- Occupations: Multi Media Journalist Media and Public Relations Specialist Philanthropist

= Rikki Mathay =

Filipino journalist

Rikki Mathay is a multi-awarded broadcast journalist from the Philippines before becoming a Spokesperson and Media Chief in the Senate of the Philippines (2013 to 2018).

==Career==
Mathay was the youngest news anchor in Philippine broadcast history at 19, when she began her career at ABS-CBN Broadcasting Corporation straight out of college. Among her most noteworthy news and current affairs programs in ABS-CBN include the following:

===Alas Singko Y Medya (ASYM)===
A 3-hour daily morning show where she was introduced as VJ Rikki in 2000. A spin-off of ASYM, Mathay hosted Magandang Umaga, Bayan, as one of the show’s main hosts until 2005.

===The CNN Global News with Rikki Kwek===
Through a partnership with the international news agency CNN, Mathay was the anchor for this nightly global newscast. She broke the news on the 9/11 Tragedy, among other international headliners.

===The Filipino Channel's Balitang Middle East===
The flagship program of the first international News Bureau in the Philippines, Mathay pioneered Balitang Middle East as its host and anchor.

===ABS-CBN Breaking News/ Hourly News Advisory===
Over 7 days of hourly news updates from morning until evening, Mathay broke the latest news, including the Manila Peninsula military standoff and a bombing, among others.

===Meron Akong Kwento===
Partnering with Marc Logan in 2003, Mathay produced and anchored national human interest stories under ABS-CBN’s current affairs department.
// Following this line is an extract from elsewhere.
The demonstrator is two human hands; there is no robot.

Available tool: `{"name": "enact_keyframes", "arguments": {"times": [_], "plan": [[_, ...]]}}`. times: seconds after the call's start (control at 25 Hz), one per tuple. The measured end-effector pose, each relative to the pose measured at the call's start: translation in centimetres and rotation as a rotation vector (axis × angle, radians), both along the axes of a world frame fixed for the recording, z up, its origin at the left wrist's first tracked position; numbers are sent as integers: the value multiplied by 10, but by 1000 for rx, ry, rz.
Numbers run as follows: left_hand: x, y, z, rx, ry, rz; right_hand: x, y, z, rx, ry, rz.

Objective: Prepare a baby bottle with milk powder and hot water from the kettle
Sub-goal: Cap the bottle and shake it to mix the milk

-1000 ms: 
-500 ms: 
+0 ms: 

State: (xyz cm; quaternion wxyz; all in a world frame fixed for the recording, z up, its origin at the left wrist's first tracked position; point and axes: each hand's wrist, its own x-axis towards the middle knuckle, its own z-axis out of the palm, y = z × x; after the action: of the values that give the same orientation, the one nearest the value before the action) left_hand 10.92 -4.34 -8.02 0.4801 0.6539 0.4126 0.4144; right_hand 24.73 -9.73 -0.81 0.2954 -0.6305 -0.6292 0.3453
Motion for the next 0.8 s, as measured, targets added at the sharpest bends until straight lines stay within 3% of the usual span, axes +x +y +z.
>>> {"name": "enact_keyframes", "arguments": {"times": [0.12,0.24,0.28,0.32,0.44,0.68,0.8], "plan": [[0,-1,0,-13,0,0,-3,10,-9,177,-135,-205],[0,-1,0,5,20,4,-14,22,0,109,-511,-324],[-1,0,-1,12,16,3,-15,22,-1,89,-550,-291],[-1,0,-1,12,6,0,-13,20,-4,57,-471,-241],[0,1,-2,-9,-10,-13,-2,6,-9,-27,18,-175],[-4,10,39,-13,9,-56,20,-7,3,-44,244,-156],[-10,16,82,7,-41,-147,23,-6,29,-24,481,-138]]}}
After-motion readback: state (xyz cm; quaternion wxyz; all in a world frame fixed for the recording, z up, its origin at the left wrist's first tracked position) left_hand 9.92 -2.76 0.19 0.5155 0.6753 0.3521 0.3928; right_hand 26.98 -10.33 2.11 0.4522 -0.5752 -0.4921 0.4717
===Headlines Nightly News===
The nightly newscast before Bandila, Mathay anchored the lifestyle and showbiz portions of the program, being a first in evening news programs at that time.
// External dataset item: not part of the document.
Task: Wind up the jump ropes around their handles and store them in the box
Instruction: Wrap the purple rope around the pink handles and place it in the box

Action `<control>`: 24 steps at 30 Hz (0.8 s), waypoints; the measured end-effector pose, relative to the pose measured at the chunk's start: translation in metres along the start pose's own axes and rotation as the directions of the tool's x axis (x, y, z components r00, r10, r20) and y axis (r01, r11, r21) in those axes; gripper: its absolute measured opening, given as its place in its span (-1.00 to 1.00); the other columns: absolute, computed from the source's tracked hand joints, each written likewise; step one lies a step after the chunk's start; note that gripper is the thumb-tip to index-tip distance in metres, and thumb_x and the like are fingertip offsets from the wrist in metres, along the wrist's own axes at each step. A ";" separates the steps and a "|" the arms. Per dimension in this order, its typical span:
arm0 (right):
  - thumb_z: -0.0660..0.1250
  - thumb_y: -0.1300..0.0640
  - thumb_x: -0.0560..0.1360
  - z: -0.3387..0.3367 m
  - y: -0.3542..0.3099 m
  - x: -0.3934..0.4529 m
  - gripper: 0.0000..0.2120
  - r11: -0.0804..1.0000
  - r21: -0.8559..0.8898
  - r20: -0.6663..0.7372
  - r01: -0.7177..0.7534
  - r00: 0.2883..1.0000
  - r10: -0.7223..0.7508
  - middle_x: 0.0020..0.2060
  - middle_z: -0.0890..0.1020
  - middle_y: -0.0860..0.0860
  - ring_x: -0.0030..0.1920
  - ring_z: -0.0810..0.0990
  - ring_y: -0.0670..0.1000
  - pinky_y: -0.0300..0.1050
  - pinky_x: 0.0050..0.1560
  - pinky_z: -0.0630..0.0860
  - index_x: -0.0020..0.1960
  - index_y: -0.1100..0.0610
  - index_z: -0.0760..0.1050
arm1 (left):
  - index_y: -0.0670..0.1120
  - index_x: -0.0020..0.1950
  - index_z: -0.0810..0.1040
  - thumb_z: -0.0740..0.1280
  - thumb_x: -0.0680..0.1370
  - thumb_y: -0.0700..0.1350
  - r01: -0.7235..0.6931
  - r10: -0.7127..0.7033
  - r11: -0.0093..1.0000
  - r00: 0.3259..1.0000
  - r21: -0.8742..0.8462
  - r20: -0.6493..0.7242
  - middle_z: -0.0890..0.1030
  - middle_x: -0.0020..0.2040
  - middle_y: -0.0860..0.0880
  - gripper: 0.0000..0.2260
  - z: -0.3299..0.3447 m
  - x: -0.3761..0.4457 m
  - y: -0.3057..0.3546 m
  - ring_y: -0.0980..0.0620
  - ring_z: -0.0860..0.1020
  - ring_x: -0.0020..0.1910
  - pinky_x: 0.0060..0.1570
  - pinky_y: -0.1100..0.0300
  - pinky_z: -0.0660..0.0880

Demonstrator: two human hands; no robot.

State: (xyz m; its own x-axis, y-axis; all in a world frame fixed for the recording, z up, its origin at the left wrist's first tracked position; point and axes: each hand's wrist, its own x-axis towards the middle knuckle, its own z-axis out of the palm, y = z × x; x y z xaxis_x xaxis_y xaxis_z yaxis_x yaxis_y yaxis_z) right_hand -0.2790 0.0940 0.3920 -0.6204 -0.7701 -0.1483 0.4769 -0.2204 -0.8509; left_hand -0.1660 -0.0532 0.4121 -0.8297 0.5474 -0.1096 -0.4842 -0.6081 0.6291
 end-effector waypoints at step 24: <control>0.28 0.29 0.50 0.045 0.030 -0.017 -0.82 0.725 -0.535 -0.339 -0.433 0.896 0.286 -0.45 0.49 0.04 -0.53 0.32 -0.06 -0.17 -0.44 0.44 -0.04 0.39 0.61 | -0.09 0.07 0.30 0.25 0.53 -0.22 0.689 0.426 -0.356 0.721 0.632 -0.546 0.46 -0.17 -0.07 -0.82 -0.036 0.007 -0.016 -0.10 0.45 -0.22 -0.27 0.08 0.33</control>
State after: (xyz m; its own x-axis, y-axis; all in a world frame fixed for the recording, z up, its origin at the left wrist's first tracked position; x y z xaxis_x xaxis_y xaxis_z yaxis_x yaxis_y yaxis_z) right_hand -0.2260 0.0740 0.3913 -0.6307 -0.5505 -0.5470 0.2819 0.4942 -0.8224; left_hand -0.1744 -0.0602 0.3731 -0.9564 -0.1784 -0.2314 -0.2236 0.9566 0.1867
===News Advisories for FM Station WRR 101.9...For Life===
Writer, researcher, and anchor, Mathay headed the news division of ABS-CBN's FM station, WRR 101.9... For Life, from 1999 to 2003. The station was dubbed the number 1 FM station according to surveys during that time. ^

===DZMM 630 SSS Reports===
Mathay's programs were top-rated during her stay, including the FM station of ABS-CBN, which ranked the highest in surveys. ^

During her broadcasting career, Mathay was not only a famous news anchor, and a sought-after events host, but she also served as a young director for Media in the National Commission on the Role of Filipino Women (NCRFW) under then chairman Myrna Yao.

After her marriage in 2005, Mathay committed herself to motherhood and philanthropy. In 2012, Mathay joined the office of then neophyte Senator JV Ejercito as his Media Chief and Spokesperson in the Senate of the Philippines.

===Print Media===
Mathay is currently a columnist for leading national newspapers, Manila Bulletin, with her weekly editorial The Right Move, and Bulgar Tabloid.

===Eagle Broadcasting Corporation===
In December 13, 2022, Mathay joined NET25 as its news anchor for Mata ng Agila, as well as its news and public relations consultant.

==Personal life==
Mathay was born Ingrid Baclig Kwek to businessman Nick Kwek and Lilian Baclig-Kwek (of the political clan of Cagayan). Rikki, as she was later known in broadcasting, is an alumna of St. Theresa's College, Quezon City, where she was a consistent Outstanding Student. At age 16, she was a freshman at the University of the Philippines, Diliman and graduated Magna Cum Laude at age 19 with a double degree in BA- Broadcast Communication and BA- Sociology. She was inducted into the prestigious honor societies, International Honor Society of Pi Kappa Phi and the Pi Gamma Mu International Honour Society of Social Sciences.

Her school internship with broadcast journalist Gel Santos-Relos for ABS-CBN's travel program, Tatak Pinoy, paved the way to her career with the network.

In 2005, she married Cris Mathay ^ and they have two daughters, Cristah and Mischka.

==Philanthropies==
Mathay was one of the earlier volunteers of the Philippine Red Cross in Barangay Greenhills, San Juan. In 2010, she organized this upscale community to train the first internationally accredited volunteers of the Red Cross in Greenhills. She continues to serve as a Director of the Philippine Red Cross.

She has also been active in other non-government organizations that support the marginalized. Mathay has been a board member of Zonta Club International, National Director of the Junior Chamber International (JCI) Philippines, the Parents Auxiliary of the Immaculate Conception Academy, and a supporter of the Tzu Chi Foundation. A devout Catholic and a Marian devotee, she and her husband served as Cabeza de Barangay of St. John de Baptist parish. Rikki was also a spokesperson for the national movement of breastfeeding advocates, Latch.

In 2002, she served as Director in the National Commission on the Role of Filipino Women, championing and protecting women's rights, which has been her advocacy along with championing health care.

Mathay is a blogger on the lifestyle website, workingmommah.weebly.com.